Peter Vary
Institut für Nachrichtengeräte und Datenverarbeitung (IND), RWTH Aachen
Abstract
Like in the 1985 comic science fiction film "Back to the Future", the participants of the 2014 ITG Fachtagung Sprachkommunikation will be sent back in time by 30 years. In a smooth passage through the space-time continuum they will find out how the future of digital speech processing and its applications was shaped in the past.
The feasibility of the early concepts of speech coding, echo cancellation and noise reduction was proven with elaborate but bulky multi-DSP systems. These pioneering exercises were groundwork for the forthcoming digital mobile radio system GSM.

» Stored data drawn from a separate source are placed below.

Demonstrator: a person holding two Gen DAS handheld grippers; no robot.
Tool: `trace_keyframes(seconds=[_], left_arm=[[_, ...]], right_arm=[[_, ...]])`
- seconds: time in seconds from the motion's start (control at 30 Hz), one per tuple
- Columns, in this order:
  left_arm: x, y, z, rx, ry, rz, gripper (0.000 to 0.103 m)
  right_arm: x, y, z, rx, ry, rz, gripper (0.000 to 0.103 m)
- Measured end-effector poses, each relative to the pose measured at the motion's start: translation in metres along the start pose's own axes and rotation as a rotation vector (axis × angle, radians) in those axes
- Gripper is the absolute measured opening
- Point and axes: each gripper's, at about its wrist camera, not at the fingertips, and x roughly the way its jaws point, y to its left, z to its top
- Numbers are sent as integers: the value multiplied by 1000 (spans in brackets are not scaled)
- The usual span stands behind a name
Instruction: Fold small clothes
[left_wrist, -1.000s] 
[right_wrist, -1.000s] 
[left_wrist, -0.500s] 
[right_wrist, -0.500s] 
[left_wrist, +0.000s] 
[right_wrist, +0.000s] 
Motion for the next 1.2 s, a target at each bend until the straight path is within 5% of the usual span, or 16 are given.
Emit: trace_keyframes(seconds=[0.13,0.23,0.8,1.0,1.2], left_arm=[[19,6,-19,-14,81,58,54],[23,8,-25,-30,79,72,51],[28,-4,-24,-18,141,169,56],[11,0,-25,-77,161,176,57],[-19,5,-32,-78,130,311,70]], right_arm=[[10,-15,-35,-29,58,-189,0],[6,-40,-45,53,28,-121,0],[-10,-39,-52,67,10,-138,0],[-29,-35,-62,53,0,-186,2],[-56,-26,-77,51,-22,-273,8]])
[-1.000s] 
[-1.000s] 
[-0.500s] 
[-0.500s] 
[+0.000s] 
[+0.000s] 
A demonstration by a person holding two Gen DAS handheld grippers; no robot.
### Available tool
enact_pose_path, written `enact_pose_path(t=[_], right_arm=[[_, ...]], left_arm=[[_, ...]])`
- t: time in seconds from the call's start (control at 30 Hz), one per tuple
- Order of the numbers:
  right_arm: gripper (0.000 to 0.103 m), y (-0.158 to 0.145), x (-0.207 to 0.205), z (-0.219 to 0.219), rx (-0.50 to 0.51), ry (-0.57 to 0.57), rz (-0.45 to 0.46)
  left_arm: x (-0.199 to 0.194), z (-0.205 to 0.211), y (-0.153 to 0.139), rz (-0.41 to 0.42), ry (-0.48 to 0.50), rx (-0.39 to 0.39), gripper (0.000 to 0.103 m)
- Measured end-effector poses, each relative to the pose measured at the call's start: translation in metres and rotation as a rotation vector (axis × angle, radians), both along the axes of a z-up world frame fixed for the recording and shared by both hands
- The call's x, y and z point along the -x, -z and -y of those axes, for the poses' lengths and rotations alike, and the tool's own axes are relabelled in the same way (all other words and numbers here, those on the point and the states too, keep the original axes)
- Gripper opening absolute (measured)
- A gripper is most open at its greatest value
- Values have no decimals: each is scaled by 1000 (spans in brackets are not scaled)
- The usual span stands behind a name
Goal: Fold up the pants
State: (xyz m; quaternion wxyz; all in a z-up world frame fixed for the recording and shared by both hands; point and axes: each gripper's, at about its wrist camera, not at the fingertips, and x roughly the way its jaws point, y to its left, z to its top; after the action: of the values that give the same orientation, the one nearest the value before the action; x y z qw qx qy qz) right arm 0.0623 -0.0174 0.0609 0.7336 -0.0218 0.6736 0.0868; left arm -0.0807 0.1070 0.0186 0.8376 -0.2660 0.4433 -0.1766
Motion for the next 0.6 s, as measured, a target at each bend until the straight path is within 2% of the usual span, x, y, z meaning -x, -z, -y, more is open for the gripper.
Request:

Moore’s law of the exponential growth of the processing speed and the memory capacity was expected to be still valid for many years. Thus, the engineers were keen to invent more and more complex combinations of sophisticated signal processing and coding algorithms for incredible appliances as multi-microphone mobile phones, distributed wireless microphone arrays, binaural conferencing equipment or smart phone assisted hearing aids. The vision of smart devices such as Kinect or Google Glass for interaction and gaming with computers by voice and gestures became reality and opened further amazing perspectives.
Short Biography
Peter Vary received the Dipl.- Ing. degree in electrical engineering from the Technical University of Darmstadt, Germany, in 1972 and the Dr.-Ing. degree from the University of Erlangen-Nuernberg, Germany, in 1978. |
Akihiko K. Sugiyama
NEC Information and Media Processing Labs.
Abstract
This talk presents importance and possibilities of phase information in signal enhancement. Phase has not been given as much attention in signal enhancement as its counterpart; i.e. magnitude. This is partially because Wang and Lim experimentally showed in 1982 that except for some conditions, accurate phase does not help improve the SNR. After three decades, signal processing applications have significantly expanded and with these new applications, some of the conditions Wang and Lim did not take into consideration have come up in the spotlight. Two examples of those new applications covered in this talk are impact noise suppression and mechanical noise suppression. Consumer products that need these applications have a huge market today. Different uses of phase information in those applications are presented with audio and real-time PC demonstrations.
Short Biography Akihiko Sugiyama (a.k.a. Ken Sugiyama), affiliated with NEC Information and Media Processing Labs, has been engaged in a wide variety of research projects in signal processing such as audio coding and interference/noise control. His team developed the world's first Silicon Audio in 1994, the ancestor of iPod. He served as Chair of Audio and Acoustic Signal Processing Tech. Committee, IEEE Signal Processing Society (SPS) [2011-2012], as associate editors for several journals such as IEEE Trans. SP [1994-1996], as the Secretary and a Member at Large to the Conference Board of SPS, and as the Chair of Japan Chapter of SPS [2010-2011]. He was a Technical Program Chair for ICASSP2012. He has contributed to 15 chapters of books and is the inventor of over 150 registered patents with more pending applications in the field of signal processing in Japan and overseas. He received 13 awards such as the 2002 IEICE Best Paper Award, the 2006 IEICE Achievement Award, and the 2013 Ichimura Industry Award. He is Fellow of IEEE and IEICE, and a Distinguished Lecturer for IEEE SPS. He is also known as a big host for a total of over 70 internship students. |
Ralf Schlüter
Lehrstuhl für Informatik 6, RWTH Aachen
Abstract
Recently, automatic speech recognition (ASR) underwent a remarkable change. Based on pioneering work on connectionist speech recognition, deep neural networks finally emerged as the primary modeling paradigm, now building the state of the art in acoustic modeling. This presentation will give an overview over various aspects of neural network modeling relevant to ASR.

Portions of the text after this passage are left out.